A four-year-old boy from Nigeria, who had been complaining of intense pain, had swallowed a magnetic bracelet that had to be surgically removed.
According to an alarming case study published in the Journal of Pediatric Surgery in its February 2023 issue – to be released next month – the boy had swallowed multiple magnetic beads and had been experiencing pain for two days before they were removed.
The doctors state that the child “presented with features initially mimicking acute appendicitis and later intestinal obstruction. He initially had an open appendicectomy which did not improve the clinical condition”.

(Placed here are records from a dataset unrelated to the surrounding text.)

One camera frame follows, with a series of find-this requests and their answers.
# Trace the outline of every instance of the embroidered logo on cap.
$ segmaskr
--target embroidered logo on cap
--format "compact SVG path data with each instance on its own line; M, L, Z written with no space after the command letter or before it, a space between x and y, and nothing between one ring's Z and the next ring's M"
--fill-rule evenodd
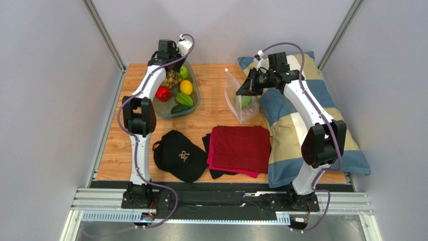
M183 162L186 162L187 157L189 157L190 153L186 153L186 151L181 151L181 154L178 154L180 159L183 159Z

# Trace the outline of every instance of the gray floor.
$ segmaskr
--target gray floor
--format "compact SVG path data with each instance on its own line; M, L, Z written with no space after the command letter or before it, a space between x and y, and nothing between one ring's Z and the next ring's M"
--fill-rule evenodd
M319 216L311 216L309 226L314 225ZM81 227L92 235L109 234L127 227L124 222L83 222ZM290 232L286 226L268 225L232 225L232 224L164 224L154 229L130 230L106 238L90 238L82 233L76 240L365 240L359 217L327 216L324 222L313 232L298 234Z

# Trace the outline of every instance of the cap brim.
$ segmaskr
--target cap brim
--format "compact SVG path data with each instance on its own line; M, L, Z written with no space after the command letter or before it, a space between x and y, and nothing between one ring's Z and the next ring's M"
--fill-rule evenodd
M169 172L181 181L191 183L198 180L205 172L205 169L208 167L206 160L207 154L201 148L195 147L194 157L188 165L174 168Z

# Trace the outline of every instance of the plastic bag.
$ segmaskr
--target plastic bag
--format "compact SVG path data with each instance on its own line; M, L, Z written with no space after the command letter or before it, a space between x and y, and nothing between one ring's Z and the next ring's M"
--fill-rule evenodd
M240 83L226 69L225 96L234 117L242 125L259 113L259 103L255 96L236 95Z

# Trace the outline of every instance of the black baseball cap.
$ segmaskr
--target black baseball cap
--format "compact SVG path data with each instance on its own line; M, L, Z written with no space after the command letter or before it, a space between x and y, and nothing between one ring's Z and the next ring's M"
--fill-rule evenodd
M194 182L208 167L206 152L183 133L172 130L153 144L156 166L184 182Z

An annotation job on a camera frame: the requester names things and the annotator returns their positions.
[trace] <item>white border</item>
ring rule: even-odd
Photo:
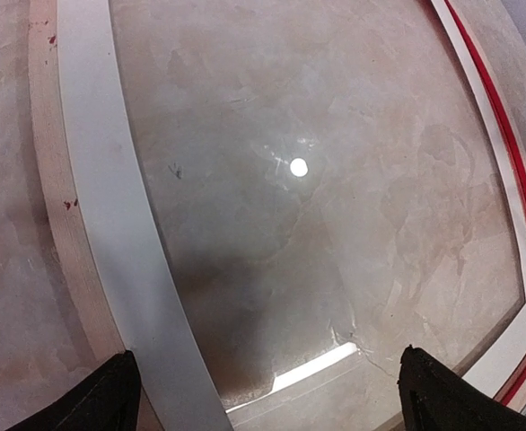
[[[105,0],[57,0],[59,82],[77,197],[119,333],[166,429],[232,429],[189,328],[129,131]]]
[[[475,95],[478,109],[487,129],[488,137],[495,152],[496,163],[500,171],[508,207],[513,220],[514,234],[518,244],[522,282],[526,300],[526,213],[522,198],[514,176],[510,155],[506,149],[500,127],[487,96],[487,90],[482,84],[480,74],[469,53],[467,45],[460,34],[451,11],[444,0],[431,0],[451,44],[459,57],[459,61],[469,80],[470,88]],[[503,334],[485,352],[485,354],[464,374],[468,383],[493,397],[503,387],[506,380],[513,374],[526,355],[526,304],[506,328]]]

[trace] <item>red edge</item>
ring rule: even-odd
[[[495,84],[490,74],[488,73],[485,63],[481,58],[480,54],[478,53],[477,47],[472,42],[472,39],[470,38],[468,32],[464,28],[464,25],[462,25],[459,16],[452,8],[450,1],[444,1],[448,6],[449,10],[451,11],[452,18],[454,18],[454,21],[456,22],[457,27],[459,28],[460,34],[462,35],[462,38],[464,39],[467,48],[469,49],[470,55],[472,56],[475,66],[478,69],[478,73],[480,74],[482,83],[485,86],[485,89],[487,90],[488,99],[490,100],[490,104],[492,105],[493,110],[495,111],[498,127],[500,127],[501,134],[506,144],[506,150],[508,151],[508,154],[511,158],[511,163],[514,169],[514,175],[516,176],[521,190],[522,207],[524,208],[524,212],[526,215],[526,168],[524,166],[524,161],[521,157],[521,152],[516,142],[516,137],[514,136],[510,120],[508,119],[508,115],[504,110],[504,106],[502,104],[498,91],[496,90]],[[521,363],[516,368],[513,375],[504,384],[503,389],[498,394],[502,395],[501,402],[504,405],[510,402],[510,400],[519,390],[521,385],[524,383],[525,379],[526,356],[522,359]]]

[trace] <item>glossy floor surface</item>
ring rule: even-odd
[[[235,410],[237,429],[374,429],[399,412],[405,346],[463,370],[518,311],[494,156],[430,5],[111,9],[156,221],[225,407],[358,348],[289,406]]]

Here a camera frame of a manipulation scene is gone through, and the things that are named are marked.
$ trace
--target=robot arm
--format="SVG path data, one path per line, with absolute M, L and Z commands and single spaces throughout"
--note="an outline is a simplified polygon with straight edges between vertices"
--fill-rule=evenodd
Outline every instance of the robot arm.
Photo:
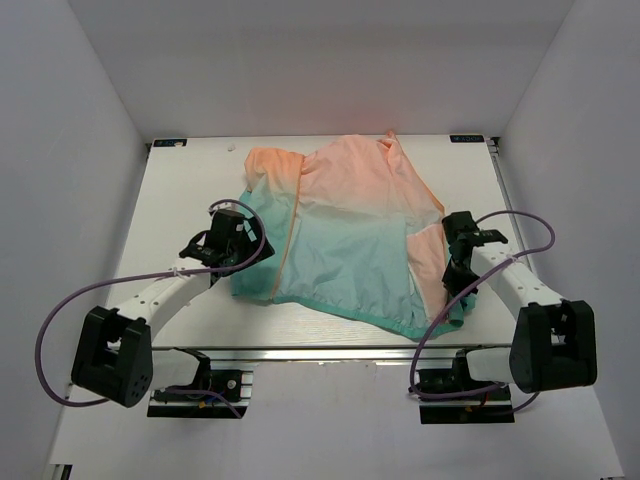
M 169 269 L 174 275 L 155 281 L 112 309 L 93 308 L 82 327 L 71 372 L 73 383 L 125 407 L 136 405 L 149 389 L 197 388 L 199 379 L 210 370 L 207 356 L 189 349 L 153 352 L 151 343 L 182 307 L 220 277 L 273 255 L 265 238 L 260 253 L 242 268 L 210 275 L 192 273 L 246 263 L 261 238 L 247 232 L 245 222 L 251 232 L 260 231 L 255 217 L 246 219 L 232 210 L 215 211 L 211 228 L 193 237 Z
M 451 295 L 511 256 L 506 238 L 480 230 L 470 212 L 449 215 L 443 226 L 451 252 L 443 282 Z M 595 382 L 594 315 L 586 302 L 563 299 L 520 262 L 487 283 L 516 319 L 514 339 L 511 347 L 458 352 L 453 371 L 459 383 L 467 388 L 477 386 L 474 382 L 515 383 L 533 393 Z

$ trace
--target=purple cable
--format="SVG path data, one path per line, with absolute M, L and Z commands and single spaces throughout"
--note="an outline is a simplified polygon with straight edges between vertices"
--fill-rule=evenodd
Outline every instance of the purple cable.
M 518 413 L 520 410 L 524 410 L 529 405 L 531 405 L 533 403 L 533 401 L 536 398 L 538 398 L 538 395 L 540 395 L 540 392 L 534 393 L 529 398 L 527 398 L 526 402 L 522 402 L 520 405 L 518 405 L 517 407 L 513 407 L 511 410 L 505 410 L 504 412 L 500 412 L 500 411 L 498 411 L 498 412 L 485 412 L 485 415 L 489 415 L 491 417 L 498 417 L 500 415 L 512 415 L 514 413 Z
M 178 394 L 178 395 L 206 395 L 208 397 L 217 398 L 222 403 L 224 403 L 227 407 L 229 407 L 229 410 L 231 410 L 231 413 L 233 413 L 236 416 L 236 418 L 242 418 L 242 415 L 240 415 L 240 412 L 238 412 L 238 410 L 236 410 L 236 408 L 233 405 L 231 405 L 231 402 L 229 402 L 229 400 L 224 398 L 219 393 L 212 392 L 210 390 L 180 390 L 179 388 L 173 388 L 173 387 L 166 388 L 165 392 Z
M 233 272 L 235 270 L 240 270 L 246 267 L 247 265 L 250 265 L 251 262 L 253 262 L 258 257 L 258 255 L 260 255 L 260 252 L 265 246 L 266 238 L 267 238 L 267 234 L 266 234 L 267 232 L 264 227 L 264 223 L 262 222 L 262 219 L 258 216 L 256 211 L 252 209 L 250 206 L 244 204 L 243 202 L 240 202 L 238 200 L 233 200 L 230 198 L 218 200 L 217 202 L 212 203 L 211 206 L 209 207 L 209 211 L 213 212 L 215 207 L 225 203 L 233 203 L 235 205 L 239 205 L 242 208 L 245 208 L 258 220 L 258 224 L 260 225 L 260 231 L 261 231 L 260 245 L 258 246 L 258 249 L 247 260 L 245 260 L 244 262 L 238 265 L 232 265 L 229 267 L 196 268 L 191 270 L 181 270 L 180 275 L 197 275 L 201 273 Z M 168 272 L 157 272 L 157 273 L 145 273 L 143 275 L 132 275 L 130 277 L 121 277 L 121 278 L 112 278 L 110 280 L 103 280 L 101 282 L 96 282 L 91 285 L 87 285 L 86 287 L 83 287 L 80 290 L 73 292 L 71 295 L 64 298 L 62 301 L 60 301 L 60 303 L 58 303 L 55 307 L 53 307 L 53 310 L 51 310 L 51 312 L 49 312 L 49 315 L 47 315 L 47 318 L 45 318 L 44 323 L 42 324 L 42 326 L 40 327 L 40 331 L 38 332 L 38 336 L 36 337 L 36 348 L 35 348 L 36 374 L 38 375 L 38 380 L 40 381 L 40 385 L 42 386 L 45 393 L 49 395 L 49 397 L 52 400 L 54 400 L 55 402 L 65 407 L 91 407 L 93 405 L 100 405 L 102 403 L 109 401 L 106 398 L 101 398 L 99 400 L 91 400 L 88 402 L 72 402 L 70 400 L 67 400 L 66 398 L 59 396 L 56 392 L 53 391 L 53 389 L 49 385 L 49 382 L 47 382 L 47 379 L 44 375 L 44 370 L 42 367 L 42 343 L 44 341 L 44 336 L 45 336 L 45 333 L 47 333 L 47 329 L 49 328 L 49 325 L 51 324 L 55 316 L 60 312 L 60 310 L 64 308 L 65 305 L 67 305 L 69 302 L 76 299 L 80 295 L 90 292 L 91 290 L 95 290 L 97 288 L 107 287 L 109 285 L 116 285 L 118 283 L 135 282 L 138 280 L 148 280 L 151 278 L 169 278 L 173 276 L 176 276 L 176 273 L 173 271 L 168 271 Z
M 528 249 L 528 250 L 523 250 L 522 252 L 518 252 L 515 255 L 513 255 L 513 257 L 508 258 L 504 262 L 501 262 L 500 264 L 498 264 L 495 267 L 493 267 L 491 270 L 489 270 L 487 273 L 482 275 L 480 278 L 478 278 L 476 281 L 474 281 L 467 288 L 462 290 L 458 295 L 453 297 L 453 299 L 451 299 L 451 301 L 449 303 L 447 303 L 447 305 L 442 309 L 442 311 L 440 313 L 438 313 L 438 315 L 436 315 L 436 318 L 433 319 L 433 322 L 431 322 L 431 325 L 429 325 L 429 328 L 427 329 L 427 331 L 425 332 L 424 336 L 422 337 L 422 339 L 418 343 L 418 346 L 416 347 L 416 351 L 413 354 L 413 359 L 411 360 L 411 369 L 409 370 L 409 385 L 411 387 L 411 391 L 413 393 L 415 393 L 420 398 L 423 398 L 425 400 L 451 400 L 451 399 L 462 398 L 462 397 L 473 397 L 473 396 L 479 395 L 481 393 L 493 392 L 495 390 L 499 390 L 499 389 L 504 387 L 503 384 L 496 383 L 495 385 L 489 385 L 487 387 L 476 388 L 476 389 L 467 390 L 467 391 L 464 391 L 464 392 L 424 393 L 424 392 L 421 392 L 420 390 L 418 390 L 418 387 L 416 386 L 416 381 L 415 381 L 416 368 L 418 366 L 418 360 L 420 359 L 420 354 L 422 353 L 422 350 L 424 349 L 424 347 L 425 347 L 425 345 L 427 343 L 427 340 L 429 340 L 429 337 L 431 336 L 433 331 L 436 329 L 436 327 L 440 323 L 442 323 L 442 321 L 446 318 L 447 313 L 449 313 L 449 310 L 451 310 L 451 308 L 453 308 L 453 306 L 456 303 L 458 303 L 461 299 L 463 299 L 468 294 L 470 294 L 476 287 L 478 287 L 478 285 L 480 285 L 481 283 L 485 282 L 493 274 L 499 272 L 500 270 L 502 270 L 504 268 L 507 268 L 509 265 L 511 265 L 513 262 L 515 262 L 516 259 L 518 259 L 520 257 L 524 257 L 525 255 L 530 255 L 532 253 L 540 253 L 540 252 L 547 251 L 551 247 L 553 247 L 553 245 L 555 244 L 555 242 L 556 242 L 556 233 L 553 230 L 553 227 L 549 224 L 549 222 L 547 222 L 543 218 L 539 217 L 538 215 L 534 215 L 533 213 L 521 212 L 519 210 L 499 210 L 497 212 L 493 212 L 493 213 L 490 213 L 488 215 L 485 215 L 484 217 L 481 217 L 479 220 L 476 221 L 476 223 L 480 223 L 483 220 L 486 220 L 487 218 L 494 217 L 496 215 L 504 215 L 504 214 L 522 215 L 522 216 L 533 218 L 534 220 L 539 221 L 545 227 L 547 227 L 547 230 L 549 230 L 549 234 L 550 234 L 551 238 L 550 238 L 549 242 L 545 246 L 539 247 L 539 248 L 532 248 L 532 249 Z M 521 410 L 522 408 L 525 408 L 533 400 L 535 400 L 535 396 L 533 396 L 532 398 L 527 400 L 527 402 L 525 402 L 524 404 L 514 408 L 514 411 L 518 411 L 518 410 Z

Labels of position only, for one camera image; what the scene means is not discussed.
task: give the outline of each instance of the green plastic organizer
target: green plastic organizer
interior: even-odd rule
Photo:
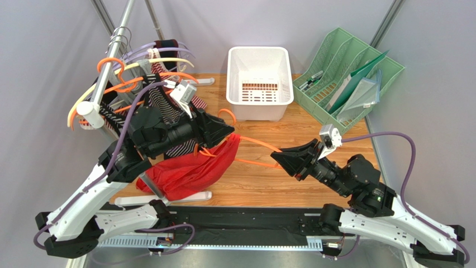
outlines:
[[[333,114],[329,114],[324,110],[324,107],[352,71],[380,54],[381,52],[347,31],[341,28],[333,30],[324,38],[311,66],[303,75],[293,81],[294,101],[321,124],[333,124],[341,134],[344,134],[364,118],[373,109],[373,106],[365,109],[356,118],[343,123],[336,119],[342,107]],[[367,78],[372,77],[378,69],[381,69],[383,74],[380,90],[380,97],[382,97],[405,67],[389,57],[385,57],[370,71]],[[299,90],[300,85],[321,70],[324,71],[324,74],[319,82],[304,92]]]

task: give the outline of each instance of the red cloth
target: red cloth
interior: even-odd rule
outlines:
[[[217,157],[182,155],[159,162],[146,173],[167,199],[180,200],[217,182],[235,159],[239,145],[240,135],[231,134],[228,141],[209,150]],[[142,180],[137,181],[136,187],[152,192]]]

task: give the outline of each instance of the white plastic basket
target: white plastic basket
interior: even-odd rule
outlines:
[[[226,99],[239,121],[279,121],[294,100],[288,51],[264,46],[230,49]]]

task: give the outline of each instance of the wall
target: wall
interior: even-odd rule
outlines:
[[[0,25],[0,266],[64,267],[33,245],[34,217],[59,207],[107,147],[98,132],[69,130],[66,115],[108,36],[89,1],[3,1]]]
[[[466,228],[476,252],[476,2],[406,1],[379,50],[406,66],[369,115],[372,132],[401,131],[416,143],[416,165],[406,197],[445,224]],[[401,138],[377,138],[387,182],[400,189],[410,147]]]
[[[166,39],[188,45],[197,57],[190,73],[226,73],[234,46],[282,46],[291,71],[303,73],[325,35],[342,27],[369,43],[392,0],[152,1]],[[115,23],[125,0],[104,0]],[[157,40],[144,1],[131,17],[132,48]]]

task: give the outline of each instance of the wooden tabletop
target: wooden tabletop
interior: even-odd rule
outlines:
[[[207,104],[207,113],[216,115],[219,109],[230,108],[226,100],[226,74],[197,74],[196,78],[215,78],[210,86],[197,87],[197,95]],[[226,122],[231,118],[221,115]],[[296,102],[291,103],[279,122],[245,121],[235,125],[235,133],[270,143],[277,148],[295,147],[319,139],[321,124],[310,116]],[[344,138],[367,134],[364,120],[358,122]],[[241,141],[237,158],[275,164],[265,147]],[[362,154],[377,167],[370,139],[346,143],[328,156],[339,166],[355,154]],[[201,202],[180,203],[180,205],[220,205],[247,207],[322,207],[326,203],[348,207],[348,198],[340,197],[334,191],[308,176],[297,181],[284,170],[233,162],[222,178],[206,190],[213,193],[212,199]],[[116,197],[147,195],[137,190],[135,183],[117,193]]]

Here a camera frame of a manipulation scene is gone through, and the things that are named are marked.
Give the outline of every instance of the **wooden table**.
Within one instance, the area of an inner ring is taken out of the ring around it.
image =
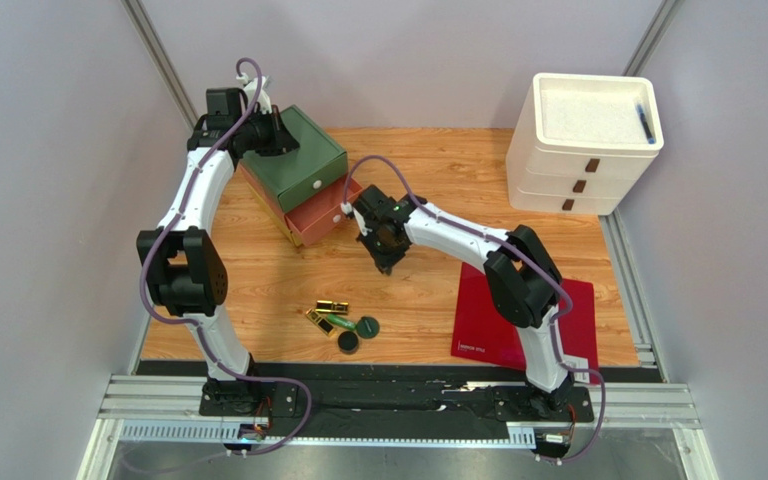
[[[637,365],[618,287],[595,216],[514,210],[508,204],[505,153],[511,130],[332,129],[349,163],[376,153],[392,159],[411,187],[440,208],[497,228],[529,225],[565,278],[594,284],[602,365]],[[404,189],[381,162],[355,178],[401,198]],[[355,242],[357,225],[343,222],[312,247],[296,249],[234,176],[221,198],[212,239],[227,266],[226,305],[236,333],[256,360],[385,363],[474,363],[449,355],[460,262],[412,247],[390,277],[378,273]],[[351,303],[350,318],[372,315],[381,333],[352,356],[339,352],[303,317],[317,299]],[[201,358],[183,327],[152,322],[143,358]]]

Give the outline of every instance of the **gray floor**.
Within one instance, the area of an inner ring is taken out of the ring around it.
[[[583,440],[589,432],[583,430]],[[130,464],[166,468],[221,451],[187,443],[121,444]],[[588,456],[563,467],[537,463],[527,451],[381,447],[288,446],[263,457],[221,458],[181,472],[138,475],[117,464],[111,479],[262,480],[476,480],[491,479],[685,479],[671,430],[604,431]]]

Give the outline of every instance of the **green drawer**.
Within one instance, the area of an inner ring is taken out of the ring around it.
[[[287,213],[348,173],[348,155],[297,106],[281,111],[281,117],[301,148],[277,157],[248,152],[241,161]]]

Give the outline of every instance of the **drawer handle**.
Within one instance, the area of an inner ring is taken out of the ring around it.
[[[592,158],[588,161],[588,165],[585,166],[585,171],[588,173],[594,173],[597,171],[597,167],[600,165],[599,158]]]

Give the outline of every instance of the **red mat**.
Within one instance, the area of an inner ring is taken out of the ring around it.
[[[594,320],[594,286],[587,282],[564,280],[562,287],[573,300],[574,308],[558,320],[566,357],[577,366],[597,368],[597,331]],[[525,371],[526,359],[514,325],[493,306],[484,273],[461,265],[452,356],[492,363]],[[578,381],[588,381],[577,375]]]

They report that “after further evaluation, he later had laparotomy with the retrieval of ingested beads and repair of enteric perforations”.
The doctors – Muslimat A Alada, Michael E Aghahowa, Abdulrasheed A Nasir, and Kenneth O Amaechi who reported the case – said that “accidental ingestion of magnetic beads is a common problem among children worldwide” and that “despite its increasing prevalence, there is usually inaccurate diagnosis and management, which often results in severe morbidity in patients”.
Most reported cases are seen in children between the ages of 1 and 17 years, the journal said.
The parents of the boy, meanwhile, had no idea that the boy had ingested a foreign body. The case study noted that “it is possible that the metallic taste of the magnetic beads motivated the child to continue to explore them in his mouth and subsequently swallowed more even though the parents denied the source of the beads and not one of their household items”.
In a separate incident from 2020, a five-year-old in China also swallowed 123 magnetic beads which doctors later removed from his body.